Dewan Mahboob Hossain (1)
Nurazzura Mohamad Diah (2)

(1) Associate Professor
Department of Accounting & Information Systems
University of Dhaka, Bangladesh.
(2) Head, Department of Sociology & Anthropology
International Islamic University Malaysia

Dewan Mahboob Hossain
Associate Professor
Department of Accounting & Information Systems
University of Dhaka, Bangladesh.
Email: dewanmahboob@univdhaka.edu


This study examines the contribution of the corporate sector in the healthcare sector of a developing economy - Bangladesh. In order to fulfil this objective, the researchers focused on the contribution of the banking sector through six case studies. The annual reports of the banks were taken as the sources of data. Content analysis of these annual reports was conducted. It was seen that in many ways, the companies in the banking sector of Bangladesh are trying to contribute to the healthcare sector of Bangladesh. From the context of a poor country, these attempts can be considered as praiseworthy.

Key words: corporate contribution, health sector, Bangladesh

Corporate Social Responsibility (CSR) is not anymore a new term in the business world. These days, corporations all over the world are taking this issue seriously. On one hand this kind of activity helps to build corporate image and on the other hand society benefits from these activities. There is no doubt that nowadays the whole world is facing a good number of social problems. Some of the significant problems that we are facing these days are the problems of poverty, environmental degradation, social inequality, health and illness, drugs, crime and terrorism and some others. In order to deal with these problems the society needs a combined effort. Government, NGOs, businesses, activists and individuals - all should be aware of these problems and try to make a contribution to minimize all these.

This paper is concerned with the social problem of health and illness. All over the globe a good number of people suffer from many diseases. Some of these diseases are still regarded as non-curable. In many cases, treatments are becoming expensive. Poor people, mainly in the developing economies are not being able to afford the needed treatment. Moreover, the lifestyles of the rich people are making them sick and ill. According to Henslin (2011), over-industrialization has created affluence and that has resulted in rich food consumption and less physical exercise. Moreover, in these over ambitious industrial societies, stress has become a common matter in the lives of the people. All these factors are resulting in more disease.

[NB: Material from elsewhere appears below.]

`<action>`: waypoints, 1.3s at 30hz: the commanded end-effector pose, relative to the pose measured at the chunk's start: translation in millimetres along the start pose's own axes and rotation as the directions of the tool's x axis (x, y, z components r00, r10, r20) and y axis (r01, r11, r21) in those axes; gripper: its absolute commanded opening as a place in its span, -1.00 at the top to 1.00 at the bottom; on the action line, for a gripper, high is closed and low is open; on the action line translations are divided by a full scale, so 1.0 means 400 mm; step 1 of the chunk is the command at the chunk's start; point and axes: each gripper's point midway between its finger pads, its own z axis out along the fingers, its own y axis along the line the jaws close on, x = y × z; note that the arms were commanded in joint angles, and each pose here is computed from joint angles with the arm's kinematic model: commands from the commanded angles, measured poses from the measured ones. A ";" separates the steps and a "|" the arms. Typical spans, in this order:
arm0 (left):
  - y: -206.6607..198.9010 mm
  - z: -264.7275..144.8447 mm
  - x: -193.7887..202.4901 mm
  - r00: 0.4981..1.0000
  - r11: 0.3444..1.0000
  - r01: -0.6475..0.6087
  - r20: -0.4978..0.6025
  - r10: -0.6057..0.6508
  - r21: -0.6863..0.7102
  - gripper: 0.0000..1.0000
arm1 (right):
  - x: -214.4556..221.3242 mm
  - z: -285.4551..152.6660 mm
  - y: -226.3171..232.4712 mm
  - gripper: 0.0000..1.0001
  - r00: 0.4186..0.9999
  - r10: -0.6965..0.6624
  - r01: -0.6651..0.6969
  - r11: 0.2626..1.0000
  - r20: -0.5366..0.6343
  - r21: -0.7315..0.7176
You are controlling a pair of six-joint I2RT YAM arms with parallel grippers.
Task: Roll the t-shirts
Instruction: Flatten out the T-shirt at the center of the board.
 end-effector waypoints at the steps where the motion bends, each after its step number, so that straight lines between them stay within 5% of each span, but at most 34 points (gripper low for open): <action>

People all over the world are gradually becoming concerned about health issues. Both governmental and non-governmental sectors are getting involved in solving these problems. Media is also creating social awareness about many diseases. The corporate sector is also trying to contribute in the health sector as a part of their Corporate Social Responsibility activities. This paper highlights the contribution of the corporate sector in the healthcare sector in a developing economy - Bangladesh. Bangladesh is considered as one of the poorest economies in the world. Healthcare facilities are not up to the mark. In many cases the poor people of the country do not get enough healthcare facilities. Every year many people die of diseases like diarrhoea, malaria, dengue, kidney disorder, cancer and others. Malnutrition is common in this country. Moreover, the poor people (mostly uneducated) are very much unaware of health related issues. In many cases, because of their lack of awareness, they do not even understand that they have become sick. Medical facilities are not greatly available in the rural areas. Also there is a huge problem of availing emergency medical services.

As Bangladesh is a poor country, the Government alone cannot afford to perform all necessary activities related to the progress of healthcare situations. That is why, many international organizations, along with the NGOs are offering their assistance in the health sector. As mentioned earlier, the corporate sector is also contributing in this sector these days. This paper mainly focuses on the banking sector of Bangladesh and its contribution to the health sector. The banking sector of Bangladesh is renowned for CSR activities. Especially some of the local banks are considering their CSR issues seriously.

Theoretical Framework
There are many theories that explain why corporate houses go for CSR activities. Two of these theories that got immense popularity from the researchers are the stakeholder theory and the legitimacy theory (Hossain, 2010).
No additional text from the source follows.